*Work required*. Please return the whole listing. Keep each line exactly the same.

━━━━━━━━━━━━━━━━━━━━━━━━━━━━━━

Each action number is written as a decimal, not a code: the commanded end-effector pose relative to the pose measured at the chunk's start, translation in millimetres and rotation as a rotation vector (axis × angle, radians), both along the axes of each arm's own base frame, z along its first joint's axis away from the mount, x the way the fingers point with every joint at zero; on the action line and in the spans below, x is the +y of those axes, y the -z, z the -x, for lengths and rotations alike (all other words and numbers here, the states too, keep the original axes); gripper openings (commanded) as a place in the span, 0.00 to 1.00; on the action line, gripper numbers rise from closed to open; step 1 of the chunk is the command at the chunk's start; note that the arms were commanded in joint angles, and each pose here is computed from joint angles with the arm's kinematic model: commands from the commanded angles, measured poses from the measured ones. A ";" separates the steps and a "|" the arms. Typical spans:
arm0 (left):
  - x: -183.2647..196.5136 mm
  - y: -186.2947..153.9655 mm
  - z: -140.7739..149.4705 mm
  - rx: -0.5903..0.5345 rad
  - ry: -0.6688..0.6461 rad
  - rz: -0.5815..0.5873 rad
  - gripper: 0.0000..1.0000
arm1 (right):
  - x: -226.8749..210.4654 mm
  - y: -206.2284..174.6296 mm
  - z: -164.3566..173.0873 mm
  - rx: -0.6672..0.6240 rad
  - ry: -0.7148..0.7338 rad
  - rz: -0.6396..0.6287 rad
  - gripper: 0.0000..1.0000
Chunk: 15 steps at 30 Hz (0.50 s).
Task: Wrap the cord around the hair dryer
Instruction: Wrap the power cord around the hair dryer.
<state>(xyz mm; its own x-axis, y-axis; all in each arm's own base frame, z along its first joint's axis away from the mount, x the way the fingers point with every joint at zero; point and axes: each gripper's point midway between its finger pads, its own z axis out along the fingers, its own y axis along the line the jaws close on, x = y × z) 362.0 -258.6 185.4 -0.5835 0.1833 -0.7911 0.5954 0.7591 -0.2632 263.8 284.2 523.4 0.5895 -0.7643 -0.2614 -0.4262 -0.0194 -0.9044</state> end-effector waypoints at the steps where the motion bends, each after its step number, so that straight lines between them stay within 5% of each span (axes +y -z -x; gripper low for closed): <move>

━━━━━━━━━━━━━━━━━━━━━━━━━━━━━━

*Result of this task*.
Each action number is written as a decimal, not a code: the commanded end-effector pose relative to the pose measured at the chunk's start, translation in millimetres and rotation as a rotation vector (axis × angle, radians), both along the axes of each arm's own base frame, z along its first joint's axis away from the mount, x the way the fingers point with every joint at zero; on the action line and in the spans below, x is the +y of those axes, y the -z, z the -x, for lengths and rotations alike (all other words and numbers here, the states too, keep the original axes); gripper openings (commanded) as a place in the span, 0.00 to 1.00; on the action line, gripper numbers rise from closed to open; step 1 of the chunk is the command at the chunk's start; note that the arms were commanded in joint angles, and each pose here is computed from joint angles with the arm's kinematic model: commands from the commanded angles, measured poses from the measured ones. A ";" separates the steps and a "|" the arms. Typical spans:
arm0 (left):
  - x: -183.2647..196.5136 mm
  - y: -186.2947..153.9655 mm
  - z: -140.7739..149.4705 mm
  - rx: -0.5903..0.5345 rad
  - ry: -0.6688..0.6461 rad
  - rz: -0.5815..0.5873 rad
  - gripper: 0.0000..1.0000
arm1 (right):
  - x: -226.8749..210.4654 mm
  - y: -206.2284..174.6296 mm
  - z: -164.3566..173.0873 mm
  - rx: -0.6672..0.6240 rad
  - ry: -0.7148..0.7338 rad
  - rz: -0.6396..0.6287 rad
  - gripper: 0.0000..1.0000
Chunk: 15 steps at 30 Hz (0.50 s).
Task: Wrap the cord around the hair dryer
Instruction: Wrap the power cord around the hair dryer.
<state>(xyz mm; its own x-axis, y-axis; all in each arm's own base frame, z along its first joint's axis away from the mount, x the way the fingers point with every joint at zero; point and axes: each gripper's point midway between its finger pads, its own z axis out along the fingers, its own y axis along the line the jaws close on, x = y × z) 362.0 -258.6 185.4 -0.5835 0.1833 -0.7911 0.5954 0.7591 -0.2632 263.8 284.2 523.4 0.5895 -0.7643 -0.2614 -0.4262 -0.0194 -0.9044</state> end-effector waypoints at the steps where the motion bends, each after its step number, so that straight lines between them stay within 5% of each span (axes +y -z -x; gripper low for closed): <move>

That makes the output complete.